As Hope Shand of the ETC Group recently wrote in the NY Times (27 May): “There is no scientific evidence that genetically modified foods are cheaper, safer, better-tasting or more nutritious. Lacking consumer benefits for its genetically modified crops, the biotech industry is desperately seeking moral legitimacy”. Expo exhibitors include biotech giants Monsanto and DuPont (Qualicon), CropLife America (whose members read like a who’s who of US agribusiness/biotechnology corporations), and DC-based International Food Information Council (funded by US food, beverage and agricultural industry and an advocate of biotech). Food irradiation corporations like Ottawa-headquartered MDS Nordion, and San Diego-based Surebeam (sponsor for the Expo grand opening) will also be there. Food irradiation, a technology which brings together the food processing, agribusiness, medical science and nuclear industries is highly controversial. US agribusiness researcher and campaigner Al Krebs writes: “Critics of irradiation believe it is really not only just a quick (and temporary) fix for poor slaughterhouse sanitation, but also a way of disposing of nuclear wastes by selling them to private industry and leaving the taxpayers to fund the inevitable clean-up costs.”
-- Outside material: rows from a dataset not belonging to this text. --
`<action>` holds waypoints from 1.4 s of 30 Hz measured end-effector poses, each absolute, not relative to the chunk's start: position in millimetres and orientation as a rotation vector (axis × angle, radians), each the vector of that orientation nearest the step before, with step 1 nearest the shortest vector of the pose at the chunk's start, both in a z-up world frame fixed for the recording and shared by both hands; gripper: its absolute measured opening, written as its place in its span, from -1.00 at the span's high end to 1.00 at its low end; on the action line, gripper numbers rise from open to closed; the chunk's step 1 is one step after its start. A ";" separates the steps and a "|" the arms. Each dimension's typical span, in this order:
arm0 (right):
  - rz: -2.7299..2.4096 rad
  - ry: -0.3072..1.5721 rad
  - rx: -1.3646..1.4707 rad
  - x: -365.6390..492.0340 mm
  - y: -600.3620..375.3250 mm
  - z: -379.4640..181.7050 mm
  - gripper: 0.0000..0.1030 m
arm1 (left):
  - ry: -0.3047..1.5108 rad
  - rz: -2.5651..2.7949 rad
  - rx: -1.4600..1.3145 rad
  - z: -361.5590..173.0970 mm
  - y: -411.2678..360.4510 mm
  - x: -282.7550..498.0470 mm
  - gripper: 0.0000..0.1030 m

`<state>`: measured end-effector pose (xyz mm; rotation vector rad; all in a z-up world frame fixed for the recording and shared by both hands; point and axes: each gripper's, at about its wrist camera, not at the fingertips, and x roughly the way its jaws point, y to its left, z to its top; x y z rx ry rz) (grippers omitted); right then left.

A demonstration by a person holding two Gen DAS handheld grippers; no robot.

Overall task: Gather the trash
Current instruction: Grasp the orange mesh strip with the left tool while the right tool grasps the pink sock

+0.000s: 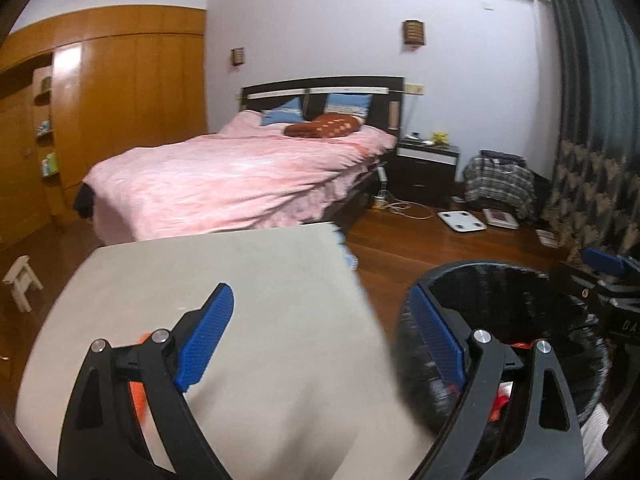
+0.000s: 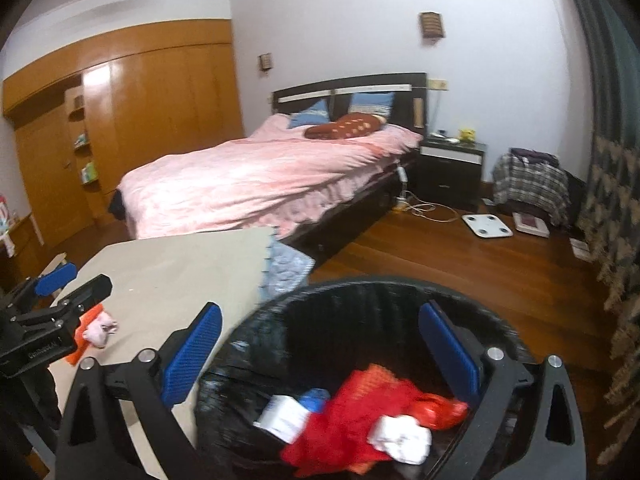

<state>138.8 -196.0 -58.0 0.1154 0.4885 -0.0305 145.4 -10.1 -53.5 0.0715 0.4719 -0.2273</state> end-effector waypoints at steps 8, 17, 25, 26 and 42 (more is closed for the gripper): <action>0.118 0.499 0.082 166.2 -124.9 -63.0 -0.88 | 0.492 -0.059 0.063 -61.4 66.7 147.4 -0.69; 0.233 0.524 0.048 187.0 -62.5 -84.6 -0.88 | 0.568 0.080 0.021 -86.0 141.2 154.9 -0.69; 0.237 0.558 0.036 202.4 -41.6 -102.4 -0.88 | 0.648 0.095 0.025 -117.5 158.4 162.8 -0.65; 0.237 0.562 0.035 204.2 -40.2 -104.4 -0.88 | 0.665 0.096 0.019 -122.7 160.8 165.6 -0.64; 0.248 0.593 0.005 208.7 -28.6 -112.7 -0.88 | 0.808 0.038 -0.028 -150.5 171.6 186.1 0.79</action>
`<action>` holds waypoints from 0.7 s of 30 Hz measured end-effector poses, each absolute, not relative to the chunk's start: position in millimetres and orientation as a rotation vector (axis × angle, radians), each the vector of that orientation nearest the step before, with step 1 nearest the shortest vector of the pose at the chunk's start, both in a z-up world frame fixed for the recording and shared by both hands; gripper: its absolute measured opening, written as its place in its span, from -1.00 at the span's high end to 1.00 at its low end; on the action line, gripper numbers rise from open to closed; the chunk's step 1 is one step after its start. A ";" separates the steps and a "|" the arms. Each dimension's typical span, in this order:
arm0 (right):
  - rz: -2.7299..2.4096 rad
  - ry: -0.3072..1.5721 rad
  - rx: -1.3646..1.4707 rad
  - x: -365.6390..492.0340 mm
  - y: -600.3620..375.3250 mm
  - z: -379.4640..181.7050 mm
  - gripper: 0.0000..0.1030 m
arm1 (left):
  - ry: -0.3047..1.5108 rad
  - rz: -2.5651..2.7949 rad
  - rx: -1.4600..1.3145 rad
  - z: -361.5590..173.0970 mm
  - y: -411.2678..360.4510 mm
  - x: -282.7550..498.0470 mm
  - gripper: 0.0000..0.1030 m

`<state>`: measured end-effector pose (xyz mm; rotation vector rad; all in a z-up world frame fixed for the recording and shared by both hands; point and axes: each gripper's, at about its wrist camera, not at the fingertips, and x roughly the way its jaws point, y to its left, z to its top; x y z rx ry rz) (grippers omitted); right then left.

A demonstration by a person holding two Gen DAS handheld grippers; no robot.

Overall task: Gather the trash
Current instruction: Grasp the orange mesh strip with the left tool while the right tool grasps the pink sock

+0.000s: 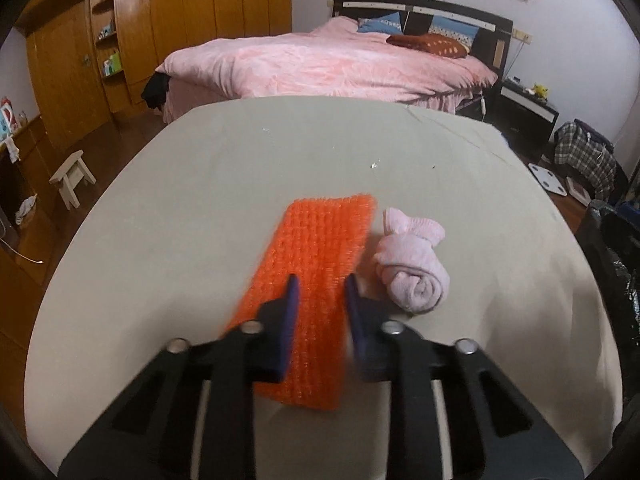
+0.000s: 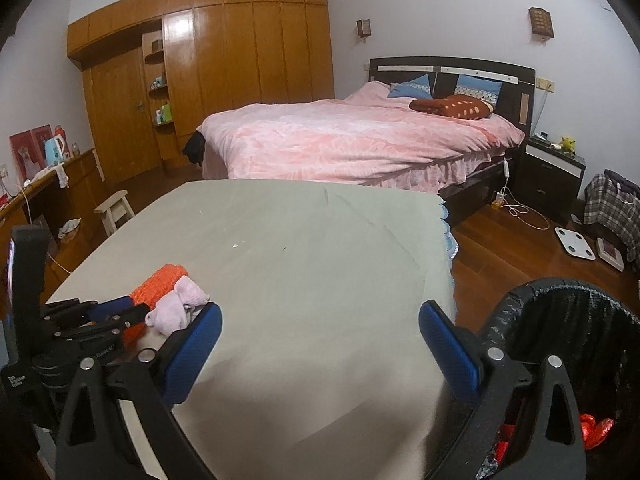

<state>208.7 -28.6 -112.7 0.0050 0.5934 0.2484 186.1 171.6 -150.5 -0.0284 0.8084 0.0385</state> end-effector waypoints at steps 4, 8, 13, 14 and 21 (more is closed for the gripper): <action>0.261 0.595 0.005 210.7 -23.3 -111.1 -0.88 | 0.797 0.041 -0.046 -148.4 173.2 184.8 0.83; 0.278 0.588 -0.001 213.3 -12.8 -108.2 -0.88 | 0.757 0.062 -0.055 -139.1 176.8 179.1 0.84; 0.300 0.591 0.009 222.1 7.4 -108.3 -0.88 | 0.725 0.091 -0.065 -126.9 189.0 172.5 0.84; 0.306 0.597 0.008 224.8 12.8 -109.2 -0.88 | 0.718 0.100 -0.068 -124.3 192.8 171.1 0.84; 0.337 0.630 -0.011 235.9 58.7 -124.4 -0.87 | 0.683 0.149 -0.079 -114.0 216.3 162.7 0.84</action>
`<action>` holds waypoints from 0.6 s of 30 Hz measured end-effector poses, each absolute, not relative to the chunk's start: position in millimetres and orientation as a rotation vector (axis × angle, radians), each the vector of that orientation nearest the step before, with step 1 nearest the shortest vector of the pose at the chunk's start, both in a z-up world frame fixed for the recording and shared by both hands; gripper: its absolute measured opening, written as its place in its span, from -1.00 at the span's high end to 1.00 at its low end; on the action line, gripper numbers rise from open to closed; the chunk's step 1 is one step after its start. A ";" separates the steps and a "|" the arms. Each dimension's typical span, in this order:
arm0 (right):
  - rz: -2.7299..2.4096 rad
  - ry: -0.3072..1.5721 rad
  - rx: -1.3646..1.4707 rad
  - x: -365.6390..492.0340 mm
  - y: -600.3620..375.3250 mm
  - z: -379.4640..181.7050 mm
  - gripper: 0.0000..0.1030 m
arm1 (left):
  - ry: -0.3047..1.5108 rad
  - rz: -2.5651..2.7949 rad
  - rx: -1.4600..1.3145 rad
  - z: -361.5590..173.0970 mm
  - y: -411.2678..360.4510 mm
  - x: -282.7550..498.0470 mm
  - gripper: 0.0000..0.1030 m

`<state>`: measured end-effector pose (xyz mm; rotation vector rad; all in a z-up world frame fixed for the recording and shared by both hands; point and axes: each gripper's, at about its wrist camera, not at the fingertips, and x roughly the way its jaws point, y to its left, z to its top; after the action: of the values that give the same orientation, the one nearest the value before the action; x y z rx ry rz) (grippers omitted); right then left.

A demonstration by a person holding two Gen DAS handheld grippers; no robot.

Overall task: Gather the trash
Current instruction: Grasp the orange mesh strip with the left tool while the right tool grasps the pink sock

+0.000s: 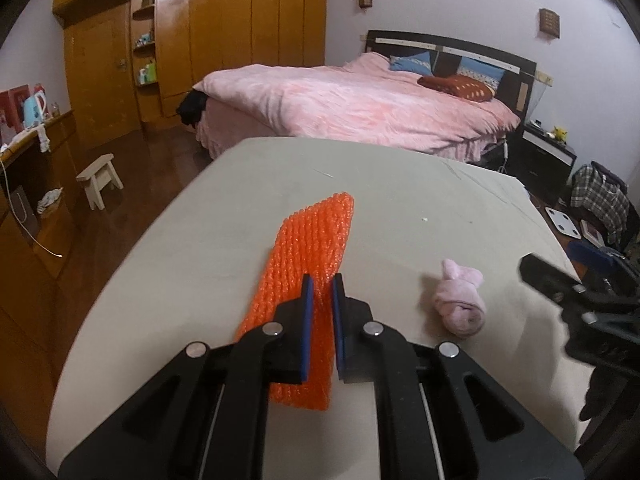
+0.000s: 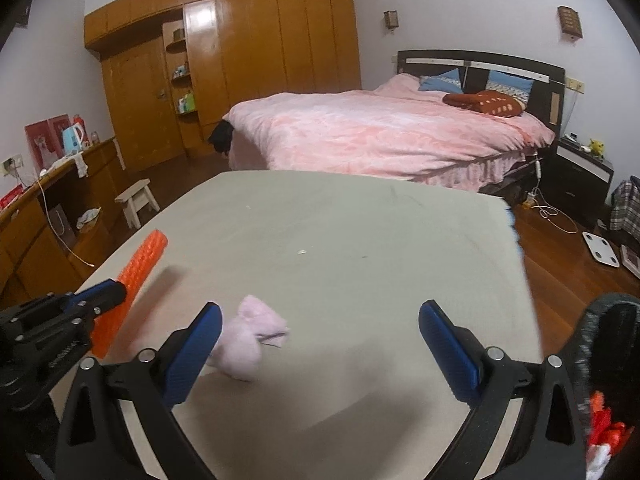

Agriculture remains a hugely contentious trade issue, with the EU and US in apparent stalemate in WTO negotiations. Many countries in the South are resisting pressure to make yet more concessions on a range of issues, including agriculture, saying that the system is based on double standards which favour the powerful, and that the promised benefits of free trade have not materialized.

The USDA, USAID and the State Department are advancing US geopolitical and corporate interests internationally, and a market model of development which has caused ecological and human devastation, both in the South and in the USA. These agencies work to promote biotechnology as a “solution” to hunger. USAID has been promoting agricultural biotechnology for over a decade. The title of its recent policy document, “Foreign Policy in the National Interest: Promoting Freedom, Security and Opportunity” speaks volumes about the agency’s agenda. Hegemony, not humanitarian assistance. Principled opposition to biotechnology on health, environmental, ethical and other grounds, such as African countries decisions to refuse GE food aid are viewed as a new “axis of evil” to be overcome.